BAD: “I led a team of 5 to optimize supply chain costs.”

GOOD: “I reduced delivery anxiety for 10,000 e-grocery users by redesigning our METU capstone’s routing algorithm.”

BAD: “I’m passionate about product management.”

GOOD: “I shipped a feature in my METU club’s app that increased sign-ups by 30%—here’s how I measured success.”

BAD: “I want to work at Google because it’s a great company.”

GOOD: “Google’s Turkish search team is struggling with voice search adoption—I’d focus on improving dialect recognition for Anatolian Turkish.”


FAQ

Should I apply to FAANG or local scale-ups first?

Apply to both simultaneously, but prioritize local scale-ups for your first PM role. FAANG’s Istanbul offices are smaller and more competitive—you’ll need a year of local experience to stand out. In a 2025 debrief, a Meta hiring manager said, “We prefer candidates who’ve shipped in Turkey’s regulatory environment.”

How do I stand out as a non-CS major?

Reframe your IE or business projects as product problems. A METU IE candidate once turned a linear programming assignment into a “dynamic pricing for ride-hailing” case study. The hiring manager at BiTaksi told me, “We hired her because she proved she could think like a PM, not just an engineer.”

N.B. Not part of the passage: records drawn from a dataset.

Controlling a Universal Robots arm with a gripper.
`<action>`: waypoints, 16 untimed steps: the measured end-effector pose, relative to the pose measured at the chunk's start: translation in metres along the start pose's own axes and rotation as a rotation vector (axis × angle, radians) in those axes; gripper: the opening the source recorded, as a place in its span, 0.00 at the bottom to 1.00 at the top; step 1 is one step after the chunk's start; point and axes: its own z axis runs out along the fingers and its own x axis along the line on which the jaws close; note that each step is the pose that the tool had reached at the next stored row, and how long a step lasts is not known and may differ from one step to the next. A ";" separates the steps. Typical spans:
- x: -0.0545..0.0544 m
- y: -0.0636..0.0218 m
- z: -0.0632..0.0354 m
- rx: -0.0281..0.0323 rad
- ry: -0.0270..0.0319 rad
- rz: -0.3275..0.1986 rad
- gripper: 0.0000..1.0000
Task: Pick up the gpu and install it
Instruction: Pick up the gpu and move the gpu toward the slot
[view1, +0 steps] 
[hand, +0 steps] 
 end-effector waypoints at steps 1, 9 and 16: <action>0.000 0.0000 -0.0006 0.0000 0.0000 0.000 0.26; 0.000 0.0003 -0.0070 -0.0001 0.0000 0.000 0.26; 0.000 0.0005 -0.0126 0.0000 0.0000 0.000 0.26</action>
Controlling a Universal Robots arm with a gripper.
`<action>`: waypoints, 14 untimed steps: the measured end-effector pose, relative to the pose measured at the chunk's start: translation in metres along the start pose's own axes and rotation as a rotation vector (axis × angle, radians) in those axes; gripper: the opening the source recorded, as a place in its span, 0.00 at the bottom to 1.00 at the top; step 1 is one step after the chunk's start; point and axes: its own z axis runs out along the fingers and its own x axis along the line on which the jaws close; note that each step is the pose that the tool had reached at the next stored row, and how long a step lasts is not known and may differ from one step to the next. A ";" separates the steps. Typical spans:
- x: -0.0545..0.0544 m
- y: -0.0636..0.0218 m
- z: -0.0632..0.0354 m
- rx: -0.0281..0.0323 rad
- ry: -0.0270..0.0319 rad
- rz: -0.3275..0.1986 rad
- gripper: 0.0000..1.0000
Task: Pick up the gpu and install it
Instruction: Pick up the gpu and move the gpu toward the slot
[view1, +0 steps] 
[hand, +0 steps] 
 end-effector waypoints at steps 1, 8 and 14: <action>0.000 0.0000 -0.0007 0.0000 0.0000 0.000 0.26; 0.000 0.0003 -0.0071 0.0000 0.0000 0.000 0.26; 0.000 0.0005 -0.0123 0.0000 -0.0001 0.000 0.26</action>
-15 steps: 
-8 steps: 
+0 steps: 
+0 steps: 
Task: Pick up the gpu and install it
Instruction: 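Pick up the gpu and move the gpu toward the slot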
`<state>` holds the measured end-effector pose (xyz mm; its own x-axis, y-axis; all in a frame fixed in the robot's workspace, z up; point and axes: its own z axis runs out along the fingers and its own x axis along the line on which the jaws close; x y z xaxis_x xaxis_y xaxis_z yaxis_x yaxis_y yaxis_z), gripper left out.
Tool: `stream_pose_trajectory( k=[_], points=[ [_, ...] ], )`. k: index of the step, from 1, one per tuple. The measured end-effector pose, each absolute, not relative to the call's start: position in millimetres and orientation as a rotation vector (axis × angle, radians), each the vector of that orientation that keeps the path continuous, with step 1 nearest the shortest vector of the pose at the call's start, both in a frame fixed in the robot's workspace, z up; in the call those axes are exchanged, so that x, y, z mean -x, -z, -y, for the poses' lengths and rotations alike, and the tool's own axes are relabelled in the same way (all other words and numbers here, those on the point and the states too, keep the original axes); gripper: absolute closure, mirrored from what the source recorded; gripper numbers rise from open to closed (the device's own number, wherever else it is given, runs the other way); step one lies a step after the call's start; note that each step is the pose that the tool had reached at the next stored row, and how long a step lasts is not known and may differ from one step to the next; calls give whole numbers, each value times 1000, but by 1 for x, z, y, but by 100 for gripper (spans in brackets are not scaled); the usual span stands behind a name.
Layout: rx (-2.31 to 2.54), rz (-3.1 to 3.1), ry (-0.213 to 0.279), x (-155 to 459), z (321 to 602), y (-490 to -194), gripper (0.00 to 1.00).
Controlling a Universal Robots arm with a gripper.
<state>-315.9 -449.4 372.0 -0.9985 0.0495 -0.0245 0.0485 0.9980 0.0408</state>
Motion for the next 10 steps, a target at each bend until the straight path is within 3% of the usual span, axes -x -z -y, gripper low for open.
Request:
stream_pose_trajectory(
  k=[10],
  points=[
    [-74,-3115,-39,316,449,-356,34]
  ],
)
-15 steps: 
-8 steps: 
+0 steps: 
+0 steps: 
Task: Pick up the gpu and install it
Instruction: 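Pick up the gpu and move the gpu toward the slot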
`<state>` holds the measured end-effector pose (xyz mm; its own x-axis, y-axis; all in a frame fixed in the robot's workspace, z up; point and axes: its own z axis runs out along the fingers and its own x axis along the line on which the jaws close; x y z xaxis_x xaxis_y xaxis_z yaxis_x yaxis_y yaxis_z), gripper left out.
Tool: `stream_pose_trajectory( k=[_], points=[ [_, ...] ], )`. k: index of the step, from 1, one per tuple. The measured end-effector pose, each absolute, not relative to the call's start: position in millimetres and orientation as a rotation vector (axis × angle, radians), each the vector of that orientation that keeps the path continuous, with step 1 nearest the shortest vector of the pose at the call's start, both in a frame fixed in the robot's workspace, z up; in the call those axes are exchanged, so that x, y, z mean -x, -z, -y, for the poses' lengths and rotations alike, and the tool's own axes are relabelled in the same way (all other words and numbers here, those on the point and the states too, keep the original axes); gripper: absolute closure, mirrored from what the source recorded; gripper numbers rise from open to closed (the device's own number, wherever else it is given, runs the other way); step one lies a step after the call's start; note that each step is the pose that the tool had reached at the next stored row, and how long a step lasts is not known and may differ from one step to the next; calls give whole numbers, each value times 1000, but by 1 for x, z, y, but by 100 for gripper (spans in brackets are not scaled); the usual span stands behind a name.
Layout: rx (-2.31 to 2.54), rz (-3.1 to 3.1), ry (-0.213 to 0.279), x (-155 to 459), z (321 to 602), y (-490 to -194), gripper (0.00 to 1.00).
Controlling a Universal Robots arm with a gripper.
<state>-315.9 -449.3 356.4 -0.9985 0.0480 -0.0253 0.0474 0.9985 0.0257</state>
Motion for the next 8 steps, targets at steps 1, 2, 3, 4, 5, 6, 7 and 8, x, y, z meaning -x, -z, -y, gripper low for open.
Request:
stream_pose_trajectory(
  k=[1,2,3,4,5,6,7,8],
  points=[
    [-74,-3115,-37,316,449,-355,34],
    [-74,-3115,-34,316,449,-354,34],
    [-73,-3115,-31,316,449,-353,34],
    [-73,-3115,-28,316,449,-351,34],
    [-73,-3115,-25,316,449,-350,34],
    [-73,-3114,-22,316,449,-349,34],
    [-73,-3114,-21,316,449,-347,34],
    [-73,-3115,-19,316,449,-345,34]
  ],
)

What if I don’t have any product experience?

You do—you just haven’t labeled it correctly. METU’s group projects, club leadership, and even class assignments are product problems in disguise. A candidate who got an offer at Getir reframed their “Operations Research” homework as a “last-mile delivery optimization” case study. The key isn’t experience—it’s storytelling.